Ever since I was little, I’ve had a love affair with reading. A big part of why I’ve wanted to be a writer since I was six years old was because I loved reading and books so much. And as someone who is still trying to find her voice, reading a variety of things is important to me. But finding new things to read can get overwhelming. A lot of the places I get my recommendations come from people with very similar tastes, and so most of the books I read are pretty similar. That’s where Read Like the Wind comes in.
Read Like the Wind is a monthly newsletter created by one of my favourite writers, Molly Young. Each month features three books, as well as a few other recommendations. What I like most about Molly’s recommendations is that they are never books that I have heard of before.

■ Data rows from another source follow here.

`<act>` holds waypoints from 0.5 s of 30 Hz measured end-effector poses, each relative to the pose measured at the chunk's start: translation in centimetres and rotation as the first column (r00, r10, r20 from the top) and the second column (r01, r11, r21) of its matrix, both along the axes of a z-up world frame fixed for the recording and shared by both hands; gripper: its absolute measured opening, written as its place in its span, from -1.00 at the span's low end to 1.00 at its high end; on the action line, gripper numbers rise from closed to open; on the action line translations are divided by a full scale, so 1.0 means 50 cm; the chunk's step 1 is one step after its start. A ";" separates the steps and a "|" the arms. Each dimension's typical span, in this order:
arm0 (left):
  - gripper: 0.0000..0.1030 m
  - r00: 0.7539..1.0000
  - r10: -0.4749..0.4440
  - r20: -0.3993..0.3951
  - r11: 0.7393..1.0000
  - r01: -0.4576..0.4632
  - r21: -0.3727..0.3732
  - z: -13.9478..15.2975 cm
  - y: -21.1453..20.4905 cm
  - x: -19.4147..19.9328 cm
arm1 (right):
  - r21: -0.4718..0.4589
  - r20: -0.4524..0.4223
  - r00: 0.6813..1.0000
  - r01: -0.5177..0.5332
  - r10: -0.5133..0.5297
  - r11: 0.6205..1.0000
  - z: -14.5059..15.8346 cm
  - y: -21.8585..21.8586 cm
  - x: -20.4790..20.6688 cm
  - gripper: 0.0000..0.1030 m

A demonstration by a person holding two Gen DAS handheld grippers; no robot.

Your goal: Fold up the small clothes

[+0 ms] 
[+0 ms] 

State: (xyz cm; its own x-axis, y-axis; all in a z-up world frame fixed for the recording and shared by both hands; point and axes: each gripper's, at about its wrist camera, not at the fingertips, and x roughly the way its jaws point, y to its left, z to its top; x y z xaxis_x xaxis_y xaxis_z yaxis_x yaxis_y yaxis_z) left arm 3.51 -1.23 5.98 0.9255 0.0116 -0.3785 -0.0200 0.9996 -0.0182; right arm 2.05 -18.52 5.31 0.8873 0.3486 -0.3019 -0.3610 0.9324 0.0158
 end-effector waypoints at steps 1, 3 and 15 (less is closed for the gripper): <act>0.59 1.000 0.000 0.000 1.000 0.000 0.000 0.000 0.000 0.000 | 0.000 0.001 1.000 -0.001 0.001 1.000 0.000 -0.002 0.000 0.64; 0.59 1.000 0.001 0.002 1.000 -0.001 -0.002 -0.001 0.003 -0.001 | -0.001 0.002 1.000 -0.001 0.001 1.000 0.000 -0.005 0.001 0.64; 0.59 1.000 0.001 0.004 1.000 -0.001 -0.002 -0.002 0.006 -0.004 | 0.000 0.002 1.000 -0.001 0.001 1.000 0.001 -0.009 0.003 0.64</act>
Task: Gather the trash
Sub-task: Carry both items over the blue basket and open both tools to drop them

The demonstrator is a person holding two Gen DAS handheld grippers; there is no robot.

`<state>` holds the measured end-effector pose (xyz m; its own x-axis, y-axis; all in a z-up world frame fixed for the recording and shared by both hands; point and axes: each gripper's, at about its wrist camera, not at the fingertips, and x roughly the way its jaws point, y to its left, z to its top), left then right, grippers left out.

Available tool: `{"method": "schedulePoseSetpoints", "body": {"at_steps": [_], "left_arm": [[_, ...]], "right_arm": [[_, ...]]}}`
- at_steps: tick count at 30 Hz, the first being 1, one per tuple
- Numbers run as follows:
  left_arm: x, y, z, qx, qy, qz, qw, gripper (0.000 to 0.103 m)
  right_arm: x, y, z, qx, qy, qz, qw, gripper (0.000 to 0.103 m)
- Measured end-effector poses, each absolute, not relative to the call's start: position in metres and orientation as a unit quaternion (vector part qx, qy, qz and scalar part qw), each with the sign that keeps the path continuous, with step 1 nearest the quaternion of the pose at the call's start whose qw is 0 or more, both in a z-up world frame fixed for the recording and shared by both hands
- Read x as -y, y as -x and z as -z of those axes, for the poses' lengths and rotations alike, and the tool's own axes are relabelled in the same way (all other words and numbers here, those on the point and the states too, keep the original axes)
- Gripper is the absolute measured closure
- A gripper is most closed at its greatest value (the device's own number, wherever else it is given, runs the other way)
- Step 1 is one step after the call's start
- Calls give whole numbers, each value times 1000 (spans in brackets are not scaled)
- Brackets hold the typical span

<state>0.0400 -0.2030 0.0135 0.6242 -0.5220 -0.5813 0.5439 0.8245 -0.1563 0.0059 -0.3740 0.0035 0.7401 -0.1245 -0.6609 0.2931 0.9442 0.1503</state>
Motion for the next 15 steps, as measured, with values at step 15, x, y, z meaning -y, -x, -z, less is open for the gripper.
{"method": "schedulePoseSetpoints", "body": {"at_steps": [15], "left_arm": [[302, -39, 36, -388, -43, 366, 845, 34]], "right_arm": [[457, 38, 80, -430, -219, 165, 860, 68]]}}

They cover a range of interests and curiosities, and encourage me to explore topics that I would have never pursued otherwise. Curiosity is a characteristic I value, and it seems to play a key role in all the projects that Molly undertakes.
I’ve read and admired Molly’s writing for a long time, and the delivery of her newsletter has only increased my admiration. Recently, I nervously emailed Molly to ask if she’d be down to answer a few questions about Read Like the Wind and her relationship with books. She immediately accepted and after freaking out for an entire day, I sent her a few questions. Read what she had to say below 🌻
What made you want to start sending out your newsletter? Why not share your Goodreads account or start an Instagram account?
I love the intimacy of email. Because it comes from my address, it means that people often respond with their own opinions or recommendations for me, which I love. Plus, it allows readers to access the newsletter on their own time. If they don’t feel like reading it when it appears, no prob— they can archive it in their inbox for the next time they need a book rec.
The best thing about your newsletter is that the books you recommend are typically titles I don’t see recommended elsewhere. Where do you find your recommendations? What makes a book worth recommending?
If you think about it, book recs are the original memes. We’ve all had that experience of reading a book, freaking out over how good it is, and recommending it to a friend…who recommends it to another friend…and on it goes. Like “going viral” but in very slow motion. I only recommend books that made me freak out on some level, which is why the newsletter comes out infrequently!
I once read that you read about three hours a day. Do you do it in just one block? Or little by little? Do you ever have days where reading feels like a challenge?
I treat myself to bursts of reading throughout the day. Of course, there are days when I don’t pick up a book once. Since I’m a writer, I’m lucky enough to set my own schedule, which means I’ll often work for an hour, then read for 30 minutes, then work for an hour, and so on. The reading periods offer a break for my brain but also a kick in the ass because they remind me of what good writing looks like.
How have books and reading impacted your life? What book (s) would you say have defined your life so far?
Books like Home Fire by Kamila Shamsie and Reef by Romesh Gunesekera come to mind. They are page-turning heart-shredding books that utterly smashed my (inevitably limited) experience of the world.